For instance 125^{\circ}=1
This can be written in general terms: a^0=1
Negative Indices
We know that if we divide the same base to a power, that the powers are subtracted.
So 3^4 \div 3^6=3^{4-6}=3^{-2}
The final answer can also be written as: 3^{-2}=\frac{1}{3^2}
This can be written in general terms: a^{-n}=\frac{1}{a^n}
Fractional Powers
Suppose we have 2^p \times 2^p=2^1
Then when it comes to the powers we can say that p+p=1 (because we add the powers). So 2 p=1 \therefore p=\frac{1}{2}.
What this means is that we have 2^{\frac{1}{2}} and this is the same thing as \sqrt{2}
The same can be said about other roots, such as cube roots and fourth roots.
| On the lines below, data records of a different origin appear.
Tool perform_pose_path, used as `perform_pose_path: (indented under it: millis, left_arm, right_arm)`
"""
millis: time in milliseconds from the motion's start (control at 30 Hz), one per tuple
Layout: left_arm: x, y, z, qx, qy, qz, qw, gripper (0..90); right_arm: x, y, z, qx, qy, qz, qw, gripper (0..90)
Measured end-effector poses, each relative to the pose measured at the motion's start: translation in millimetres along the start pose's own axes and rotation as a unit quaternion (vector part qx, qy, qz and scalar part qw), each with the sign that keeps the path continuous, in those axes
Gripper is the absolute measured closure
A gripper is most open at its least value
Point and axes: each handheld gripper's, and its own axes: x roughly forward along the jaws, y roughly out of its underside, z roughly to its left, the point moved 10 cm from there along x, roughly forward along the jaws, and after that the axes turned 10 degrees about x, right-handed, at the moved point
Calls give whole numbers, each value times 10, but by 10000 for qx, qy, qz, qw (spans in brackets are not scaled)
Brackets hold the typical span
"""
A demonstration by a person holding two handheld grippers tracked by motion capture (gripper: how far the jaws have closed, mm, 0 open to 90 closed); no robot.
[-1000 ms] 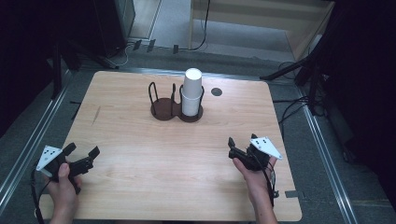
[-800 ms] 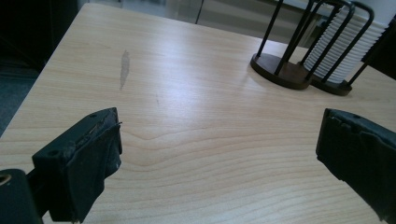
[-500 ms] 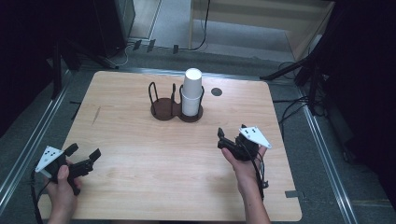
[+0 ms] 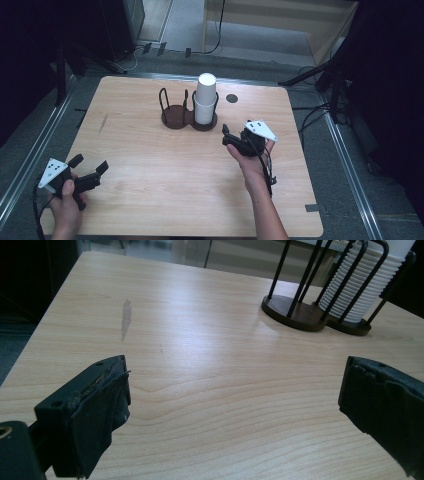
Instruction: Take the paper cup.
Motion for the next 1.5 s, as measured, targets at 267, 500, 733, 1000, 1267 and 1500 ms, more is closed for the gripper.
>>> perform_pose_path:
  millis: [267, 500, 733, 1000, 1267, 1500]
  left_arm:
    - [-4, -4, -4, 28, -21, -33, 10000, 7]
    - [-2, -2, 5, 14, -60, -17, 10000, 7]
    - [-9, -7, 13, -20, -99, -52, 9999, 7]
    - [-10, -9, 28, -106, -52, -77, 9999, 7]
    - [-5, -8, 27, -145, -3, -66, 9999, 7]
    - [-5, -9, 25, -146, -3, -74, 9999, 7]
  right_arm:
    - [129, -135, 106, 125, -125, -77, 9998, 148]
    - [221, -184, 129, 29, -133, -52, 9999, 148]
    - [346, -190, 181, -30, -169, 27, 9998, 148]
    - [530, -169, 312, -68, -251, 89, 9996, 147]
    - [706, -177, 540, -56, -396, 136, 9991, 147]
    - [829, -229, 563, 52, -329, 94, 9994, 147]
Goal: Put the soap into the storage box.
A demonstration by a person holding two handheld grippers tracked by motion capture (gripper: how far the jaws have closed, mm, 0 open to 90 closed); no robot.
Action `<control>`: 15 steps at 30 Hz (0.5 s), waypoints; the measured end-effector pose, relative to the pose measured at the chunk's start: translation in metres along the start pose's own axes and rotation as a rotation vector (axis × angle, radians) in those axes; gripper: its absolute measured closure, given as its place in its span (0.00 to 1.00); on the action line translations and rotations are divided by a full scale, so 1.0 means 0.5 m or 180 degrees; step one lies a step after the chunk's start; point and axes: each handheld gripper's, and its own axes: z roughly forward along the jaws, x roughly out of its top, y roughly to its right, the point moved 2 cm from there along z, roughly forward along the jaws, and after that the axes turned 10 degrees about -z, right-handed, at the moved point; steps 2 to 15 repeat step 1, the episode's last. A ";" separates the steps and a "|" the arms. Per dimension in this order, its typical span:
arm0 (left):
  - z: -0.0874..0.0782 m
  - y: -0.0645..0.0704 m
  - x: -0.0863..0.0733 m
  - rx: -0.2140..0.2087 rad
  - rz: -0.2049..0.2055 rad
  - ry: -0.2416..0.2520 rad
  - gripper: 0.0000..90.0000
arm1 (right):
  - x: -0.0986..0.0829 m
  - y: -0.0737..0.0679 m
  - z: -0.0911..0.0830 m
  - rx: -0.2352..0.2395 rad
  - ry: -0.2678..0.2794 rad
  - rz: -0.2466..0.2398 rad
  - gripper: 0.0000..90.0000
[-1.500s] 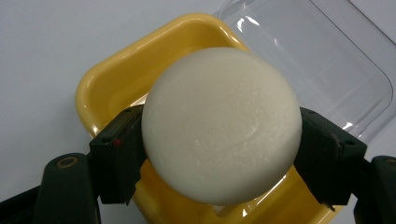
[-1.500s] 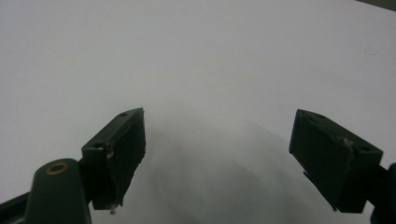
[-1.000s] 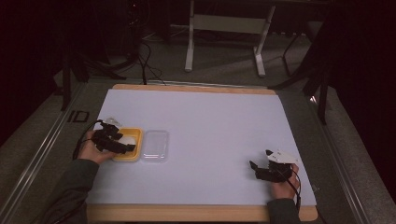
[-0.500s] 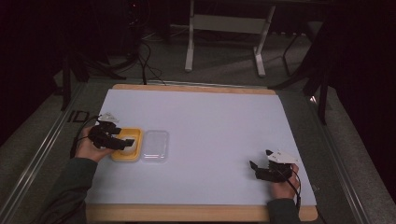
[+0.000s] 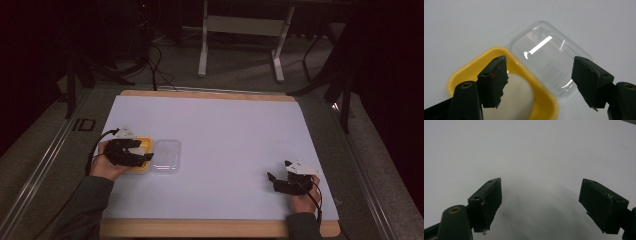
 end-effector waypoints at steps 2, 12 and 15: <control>0.002 0.012 -0.004 -0.0010 0.0023 0.0046 0.34 | 0.000 0.000 0.000 0.0004 0.0001 0.0007 0.20; 0.002 0.012 -0.004 -0.0010 0.0023 0.0046 0.34 | 0.000 0.000 0.000 0.0004 0.0001 0.0007 0.20; 0.002 0.012 -0.004 -0.0010 0.0023 0.0046 0.34 | 0.000 0.000 0.000 0.0004 0.0001 0.0007 0.20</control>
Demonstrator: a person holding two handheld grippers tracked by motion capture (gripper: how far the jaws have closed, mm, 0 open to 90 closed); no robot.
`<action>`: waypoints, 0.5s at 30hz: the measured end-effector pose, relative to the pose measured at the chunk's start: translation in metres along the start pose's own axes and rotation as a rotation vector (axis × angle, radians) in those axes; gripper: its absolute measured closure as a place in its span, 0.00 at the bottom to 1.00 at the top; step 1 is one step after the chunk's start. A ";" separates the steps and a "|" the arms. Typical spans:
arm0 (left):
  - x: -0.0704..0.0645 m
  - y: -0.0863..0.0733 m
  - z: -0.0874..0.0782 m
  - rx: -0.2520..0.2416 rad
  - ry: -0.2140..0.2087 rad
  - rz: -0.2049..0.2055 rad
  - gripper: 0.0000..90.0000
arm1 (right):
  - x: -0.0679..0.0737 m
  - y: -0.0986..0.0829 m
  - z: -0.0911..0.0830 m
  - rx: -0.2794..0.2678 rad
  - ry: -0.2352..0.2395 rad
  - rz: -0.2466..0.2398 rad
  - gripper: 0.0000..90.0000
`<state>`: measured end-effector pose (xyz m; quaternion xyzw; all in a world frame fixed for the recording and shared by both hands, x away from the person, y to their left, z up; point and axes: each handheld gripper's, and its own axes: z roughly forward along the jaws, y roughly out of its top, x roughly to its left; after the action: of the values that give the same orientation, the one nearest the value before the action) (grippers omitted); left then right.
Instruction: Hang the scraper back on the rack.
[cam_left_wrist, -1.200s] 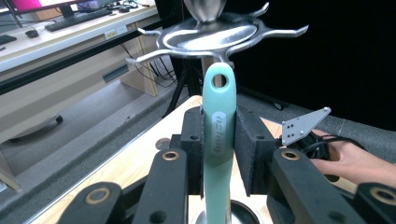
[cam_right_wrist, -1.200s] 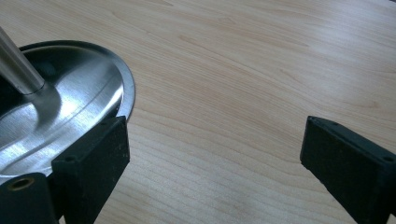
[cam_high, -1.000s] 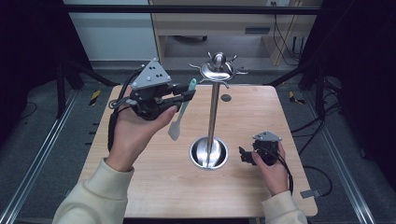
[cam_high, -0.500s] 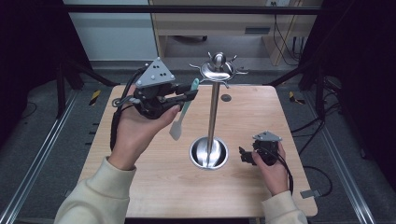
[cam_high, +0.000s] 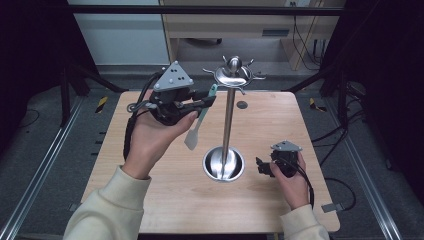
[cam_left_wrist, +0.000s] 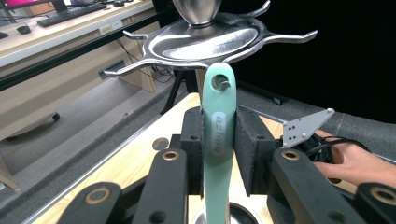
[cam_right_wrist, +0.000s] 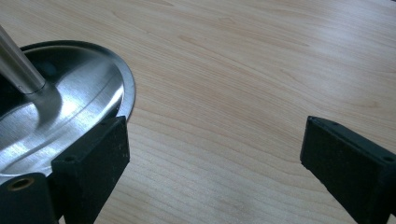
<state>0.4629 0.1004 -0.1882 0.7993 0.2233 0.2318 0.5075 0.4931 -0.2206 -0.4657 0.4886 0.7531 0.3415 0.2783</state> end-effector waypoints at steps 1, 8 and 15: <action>0.000 0.000 0.001 -0.001 0.000 0.000 0.82 | 0.000 0.000 0.000 0.000 0.000 0.000 0.09; 0.001 0.001 0.005 -0.002 -0.001 0.002 0.82 | 0.000 0.000 0.000 0.001 0.002 -0.001 0.09; 0.001 0.001 0.007 -0.010 -0.002 -0.008 0.82 | 0.000 0.000 0.001 0.005 0.003 -0.003 0.09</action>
<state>0.4679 0.0956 -0.1895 0.7960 0.2247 0.2299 0.5129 0.4933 -0.2202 -0.4663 0.4878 0.7551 0.3396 0.2766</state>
So we can generalise the above to say that \sqrt[n]{a}=a^{\frac{1}{n}}.
Examples
Simplify the following:
\begin{aligned} & a^2 a \\ & a b^3\left(a^2 b\right) \\ & \left(x^2\right)^3 \\ & \left(a b^2\right)^4 \\ & \frac{x^3 y^2}{x y^3} \\ & 125^{\frac{1}{3}} \\ & 16^{\frac{3}{4}} \end{aligned}Solutions
\begin{aligned} & a^2 a=a^{2+1}=a^3 \\ & a b^3\left(a^2 b\right)=a^{1+2} b^{3+1}=a^3 b^4 \\ & \left(x^2\right)^3=x^{2 \times 3}=a^6 \\ & \left(a b^2\right)^4=a^4 b^8 \\ & \frac{x^3 y^2}{x y^3}=x^{3-1} y^{2-3}=x^2 y^{-1}=\frac{x^2}{y} \\ & 125^{\frac{1}{3}}=\sqrt[3]{125}=5 \\ & 16^{\frac{3}{4}}=\left(16^{\frac{1}{4}}\right)^3=2^3=8 \end{aligned}Example
Simplify:
5^{\frac{1}{2}}-5^{\frac{3}{2}}+5^{\frac{5}{2}}Solution
Quite often with questions like these you need an exact answer and you should try to do this without the need for a calculator. Whilst this may seem difficult, our aim should be to find an exact answer and we can do this by re-writing what we have.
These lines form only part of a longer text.